Input records Block Start

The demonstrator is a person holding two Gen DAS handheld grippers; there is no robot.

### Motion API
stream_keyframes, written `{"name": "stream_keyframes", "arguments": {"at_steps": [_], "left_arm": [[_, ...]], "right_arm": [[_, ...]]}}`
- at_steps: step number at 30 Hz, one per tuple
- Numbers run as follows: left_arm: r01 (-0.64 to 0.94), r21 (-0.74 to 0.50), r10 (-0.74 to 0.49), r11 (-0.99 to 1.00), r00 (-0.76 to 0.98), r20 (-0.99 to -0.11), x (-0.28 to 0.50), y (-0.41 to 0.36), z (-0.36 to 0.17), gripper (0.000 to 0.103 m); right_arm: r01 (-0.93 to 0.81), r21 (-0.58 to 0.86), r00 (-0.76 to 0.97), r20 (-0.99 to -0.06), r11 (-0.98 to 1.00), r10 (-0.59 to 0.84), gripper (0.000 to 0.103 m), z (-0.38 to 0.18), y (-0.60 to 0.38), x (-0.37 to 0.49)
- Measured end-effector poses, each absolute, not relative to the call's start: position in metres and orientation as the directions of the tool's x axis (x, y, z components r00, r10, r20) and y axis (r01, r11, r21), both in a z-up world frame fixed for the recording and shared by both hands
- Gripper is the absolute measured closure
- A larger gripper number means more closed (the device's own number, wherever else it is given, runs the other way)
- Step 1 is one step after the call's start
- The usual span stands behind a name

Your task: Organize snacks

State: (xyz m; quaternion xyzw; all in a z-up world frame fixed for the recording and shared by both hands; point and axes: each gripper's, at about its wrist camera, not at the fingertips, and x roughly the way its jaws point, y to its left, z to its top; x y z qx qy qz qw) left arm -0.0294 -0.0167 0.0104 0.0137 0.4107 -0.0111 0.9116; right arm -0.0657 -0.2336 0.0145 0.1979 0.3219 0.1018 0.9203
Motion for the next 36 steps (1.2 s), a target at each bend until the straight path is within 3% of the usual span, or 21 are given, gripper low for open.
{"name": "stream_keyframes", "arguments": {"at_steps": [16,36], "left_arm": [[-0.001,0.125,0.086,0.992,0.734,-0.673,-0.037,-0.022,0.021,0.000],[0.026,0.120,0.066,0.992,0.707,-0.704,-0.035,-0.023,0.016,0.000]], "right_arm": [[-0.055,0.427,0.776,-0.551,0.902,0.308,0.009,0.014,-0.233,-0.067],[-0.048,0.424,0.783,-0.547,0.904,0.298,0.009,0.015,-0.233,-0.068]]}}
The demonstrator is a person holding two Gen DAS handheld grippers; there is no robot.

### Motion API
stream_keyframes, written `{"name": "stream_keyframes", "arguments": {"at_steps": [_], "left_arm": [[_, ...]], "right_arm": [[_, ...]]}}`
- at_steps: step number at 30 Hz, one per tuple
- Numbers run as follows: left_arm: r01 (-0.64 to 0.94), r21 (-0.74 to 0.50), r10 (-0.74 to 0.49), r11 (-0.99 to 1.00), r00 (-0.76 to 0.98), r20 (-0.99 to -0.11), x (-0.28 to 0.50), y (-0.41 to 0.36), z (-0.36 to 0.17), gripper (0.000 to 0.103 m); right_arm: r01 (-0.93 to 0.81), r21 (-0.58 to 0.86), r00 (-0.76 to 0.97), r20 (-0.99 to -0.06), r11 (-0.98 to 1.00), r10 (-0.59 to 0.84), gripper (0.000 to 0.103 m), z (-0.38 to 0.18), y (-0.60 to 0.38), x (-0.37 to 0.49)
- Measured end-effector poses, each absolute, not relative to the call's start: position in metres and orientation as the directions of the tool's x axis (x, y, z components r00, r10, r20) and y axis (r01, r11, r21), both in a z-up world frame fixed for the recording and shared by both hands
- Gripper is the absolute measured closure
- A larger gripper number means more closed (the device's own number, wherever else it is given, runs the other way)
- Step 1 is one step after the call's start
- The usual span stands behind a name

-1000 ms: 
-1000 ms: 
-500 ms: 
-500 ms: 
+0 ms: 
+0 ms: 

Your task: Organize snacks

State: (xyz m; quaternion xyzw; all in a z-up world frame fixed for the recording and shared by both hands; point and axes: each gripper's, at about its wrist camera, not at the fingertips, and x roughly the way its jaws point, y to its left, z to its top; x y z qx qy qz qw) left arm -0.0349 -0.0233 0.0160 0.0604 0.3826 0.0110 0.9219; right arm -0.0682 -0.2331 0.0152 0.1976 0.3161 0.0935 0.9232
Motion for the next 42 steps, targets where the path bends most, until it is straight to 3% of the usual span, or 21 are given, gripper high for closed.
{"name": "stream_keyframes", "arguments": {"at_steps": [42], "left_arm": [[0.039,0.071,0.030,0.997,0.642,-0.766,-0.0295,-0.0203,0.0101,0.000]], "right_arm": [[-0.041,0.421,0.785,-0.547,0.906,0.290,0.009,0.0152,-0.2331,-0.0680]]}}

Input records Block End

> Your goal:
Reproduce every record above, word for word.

> Response for this exercise:
The demonstrator is a person holding two Gen DAS handheld grippers; there is no robot.

### Motion API
stream_keyframes, written `{"name": "stream_keyframes", "arguments": {"at_steps": [_], "left_arm": [[_, ...]], "right_arm": [[_, ...]]}}`
- at_steps: step number at 30 Hz, one per tuple
- Numbers run as follows: left_arm: r01 (-0.64 to 0.94), r21 (-0.74 to 0.50), r10 (-0.74 to 0.49), r11 (-0.99 to 1.00), r00 (-0.76 to 0.98), r20 (-0.99 to -0.11), x (-0.28 to 0.50), y (-0.41 to 0.36), z (-0.36 to 0.17), gripper (0.000 to 0.103 m); right_arm: r01 (-0.93 to 0.81), r21 (-0.58 to 0.86), r00 (-0.76 to 0.97), r20 (-0.99 to -0.06), r11 (-0.98 to 1.00), r10 (-0.59 to 0.84), gripper (0.000 to 0.103 m), z (-0.38 to 0.18), y (-0.60 to 0.38), x (-0.37 to 0.49)
- Measured end-effector poses, each absolute, not relative to the call's start: position in metres and orientation as the directions of the tool's x axis (x, y, z components r00, r10, r20) and y axis (r01, r11, r21), both in a z-up world frame fixed for the recording and shared by both hands
- Gripper is the absolute measured closure
- A larger gripper number means more closed (the device's own number, wherever else it is given, runs the other way)
- Step 1 is one step after the call's start
- The usual span stands behind a name

Your task: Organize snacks

State: (xyz m; quaternion xyzw; all in a z-up world frame fixed for the recording and shared by both hands; point and axes: each gripper's, at about its wrist camera, not at the fingertips, and x roughly the way its jaws point, y to its left, z to its top; x y z qx qy qz qw) left arm -0.0294 -0.0167 0.0104 0.0137 0.4107 -0.0111 0.9116; right arm -0.0657 -0.2336 0.0145 0.1979 0.3219 0.1018 0.9203
Motion for the next 36 steps (1.2 s), a target at each bend until the straight path is within 3% of the usual span, or 21 are given, gripper low for open.
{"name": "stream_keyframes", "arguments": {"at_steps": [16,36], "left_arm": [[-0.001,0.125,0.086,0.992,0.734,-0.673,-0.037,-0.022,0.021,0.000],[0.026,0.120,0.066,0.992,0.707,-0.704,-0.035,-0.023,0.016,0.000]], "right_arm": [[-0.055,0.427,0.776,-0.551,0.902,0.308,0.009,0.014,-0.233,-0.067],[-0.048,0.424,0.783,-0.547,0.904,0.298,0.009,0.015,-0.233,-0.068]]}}
The demonstrator is a person holding two Gen DAS handheld grippers; there is no robot.

### Motion API
stream_keyframes, written `{"name": "stream_keyframes", "arguments": {"at_steps": [_], "left_arm": [[_, ...]], "right_arm": [[_, ...]]}}`
- at_steps: step number at 30 Hz, one per tuple
- Numbers run as follows: left_arm: r01 (-0.64 to 0.94), r21 (-0.74 to 0.50), r10 (-0.74 to 0.49), r11 (-0.99 to 1.00), r00 (-0.76 to 0.98), r20 (-0.99 to -0.11), x (-0.28 to 0.50), y (-0.41 to 0.36), z (-0.36 to 0.17), gripper (0.000 to 0.103 m); right_arm: r01 (-0.93 to 0.81), r21 (-0.58 to 0.86), r00 (-0.76 to 0.97), r20 (-0.99 to -0.06), r11 (-0.98 to 1.00), r10 (-0.59 to 0.84), gripper (0.000 to 0.103 m), z (-0.38 to 0.18), y (-0.60 to 0.38), x (-0.37 to 0.49)
- Measured end-effector poses, each absolute, not relative to the call's start: position in metres and orientation as the directions of the tool's x axis (x, y, z components r00, r10, r20) and y axis (r01, r11, r21), both in a z-up world frame fixed for the recording and shared by both hands
- Gripper is the absolute measured closure
- A larger gripper number means more closed (the device's own number, wherever else it is given, runs the other way)
- Step 1 is one step after the call's start
- The usual span stands behind a name

-1000 ms: 
-1000 ms: 
-500 ms: 
-500 ms: 
+0 ms: 
+0 ms: 

Your task: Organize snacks

State: (xyz m; quaternion xyzw; all in a z-up world frame fixed for the recording and shared by both hands; point and axes: each gripper's, at about its wrist camera, not at the fingertips, and x roughly the way its jaws point, y to its left, z to its top; x y z qx qy qz qw) left arm -0.0349 -0.0233 0.0160 0.0604 0.3826 0.0110 0.9219; right arm -0.0682 -0.2331 0.0152 0.1976 0.3161 0.0935 0.9232
Motion for the next 42 steps, targets where the path bends most, until it is straight to 3% of the usual span, or 21 are given, gripper high for closed.
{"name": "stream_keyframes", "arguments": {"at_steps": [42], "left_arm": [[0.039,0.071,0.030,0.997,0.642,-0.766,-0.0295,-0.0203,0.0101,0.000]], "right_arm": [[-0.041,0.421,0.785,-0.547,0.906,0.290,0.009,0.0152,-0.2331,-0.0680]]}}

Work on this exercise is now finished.